MINNESOTASTAN Court submits to sharia law, spits on the Constitution

The 8th U.S. Circuit Court of Appeals in Minnesota, in a ruling June 4, threw out 19 of 20 contempt citations that Chief U.S. District Judge Michael Davis had levied against Amina Farah Ali, Somali Muslim convicted terrorist funder, because she wouldn’t rise when court was called to order.

Twin Cities  On the first day of her trial on charges of raising money for the terrorist group al-Shabaab, Ali ignored Davis’ order to rise, telling him she interpreted Islamic teachings to mean she didn’t have to stand for anybody.

Amina Farah Ali

The judge disagreed, saying that rising was a show of respect to the legal process and that court decorum demanded she stand. But the appeals court said Ali’s refusal “was rooted in her sincerely held religious beliefs,” and that Davis was wrong not to consider those before he found her in contempt and sentenced her to 100 days in jail.

The court said Davis’ ultimatum to Ali — violate your religious beliefs or face criminal penalties — “substantially burdens the free exercise of religion.” Davis should have considered Ali’s rights under the Religious Freedom Restoration Act of 1993, a three-judge panel of the court said. The panel told Davis to reconsider his actions and “reach a balance between maintaining order and avoiding unnecessary and substantial burdens on sincere religious practices.”

Ali, 35, and co-defendant Hawo Mohamed Hassan, 65, also of Rochester, were convicted last fall of conspiring to raise money for al-Shabaab, a group fighting Somalia’s U.N.-backed government. They are awaiting sentencing while in a St. Paul halfway house.

Hawo Mohamed Hassan and Amina Farah Ali

Hawo Mohamed Hassan and Amina Farah Ali caused a stir on the trial’s first day in October when she refused to stand when the judge entered the courtroom. Three days earlier, after being told that Ali had remained seated at the start of a pre-trial hearing, Davis had issued an order requiring everyone to stand when court was called to order.

The woman told Davis that the Prophet Muhammad once told a group of followers they didn’t have to honor him by standing. She said that if she didn’t have to rise for the founder of her religion, she didn’t have to rise for anybody.

The judge found her in contempt and said he’d do so every time she refused to stand. He also ordered her jailed. After two nights in jail and after talking to Muslim elders, she rose when court was called to order on the trial’s third day.

The appeals court let the first contempt citation stand.
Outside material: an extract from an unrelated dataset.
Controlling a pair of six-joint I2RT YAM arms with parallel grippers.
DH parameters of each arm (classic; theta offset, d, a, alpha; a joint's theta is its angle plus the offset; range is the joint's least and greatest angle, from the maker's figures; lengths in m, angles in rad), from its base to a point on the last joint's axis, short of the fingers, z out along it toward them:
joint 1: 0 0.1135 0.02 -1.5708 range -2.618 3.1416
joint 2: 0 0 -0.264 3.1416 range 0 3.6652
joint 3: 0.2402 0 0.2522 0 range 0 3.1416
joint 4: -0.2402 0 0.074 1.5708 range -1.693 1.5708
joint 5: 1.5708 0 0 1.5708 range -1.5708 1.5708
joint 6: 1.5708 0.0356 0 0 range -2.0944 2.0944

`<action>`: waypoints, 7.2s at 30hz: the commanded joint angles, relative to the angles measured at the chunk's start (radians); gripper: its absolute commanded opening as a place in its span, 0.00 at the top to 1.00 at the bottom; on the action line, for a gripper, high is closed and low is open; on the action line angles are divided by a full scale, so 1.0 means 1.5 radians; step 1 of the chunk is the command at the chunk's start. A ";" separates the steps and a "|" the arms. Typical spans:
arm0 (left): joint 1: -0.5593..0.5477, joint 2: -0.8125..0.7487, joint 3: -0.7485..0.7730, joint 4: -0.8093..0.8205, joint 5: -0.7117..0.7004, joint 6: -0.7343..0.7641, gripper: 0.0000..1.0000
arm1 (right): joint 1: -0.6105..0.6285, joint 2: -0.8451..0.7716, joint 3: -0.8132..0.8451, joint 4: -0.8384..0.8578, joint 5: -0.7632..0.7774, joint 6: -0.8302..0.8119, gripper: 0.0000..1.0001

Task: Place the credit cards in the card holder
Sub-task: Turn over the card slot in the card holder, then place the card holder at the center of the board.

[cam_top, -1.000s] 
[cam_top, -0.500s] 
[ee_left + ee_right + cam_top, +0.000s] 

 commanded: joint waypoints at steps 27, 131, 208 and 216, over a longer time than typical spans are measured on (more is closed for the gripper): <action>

It said Ali’s attorney, Dan Scott, should have raised the religious objection before his client violated the judge’s order.

But Scott said he was pleased with the ruling. “When you get down to it, under the statute the judge has to find … that there’s just no reasonable way that he could have order in the court unless she gives up her religious beliefs,” he said.

He said Davis erred in believing that he wasn’t discriminating against Muslims because everyone was required to stand. (Other Muslims in the courtroom, including Hassan, rose when court was called to order.) 

“The judge was saying that if everybody is equally burdened, regardless of your religion, you all gotta stand up, and if it burdens one religion a little more than another, then that’s too bad,” Scott said. “But that’s not the statute. The statute is accommodation.”

Jason Marisam, an assistant professor of law at Hamline University School of Law who has lectured on the free exercise of religion in constitutional law, said the tension between the secular and religious often winds up in court. 

“It’s understandable that a judge would take offense when a party refuses to stand when the court is called to order. It’s called the rising requirement and it’s supposed to show respect for the court system,” he said. “But some feel that showing respect to a secular institution doesn’t respect their religious beliefs.”

The 1993 law “exempts religious believers from having to comply … unless the government has a compelling reason,” he said. “Here, the question is whether this symbolic showing of respect is a compelling reason. Generally, these symbolic things are not compelling reasons.”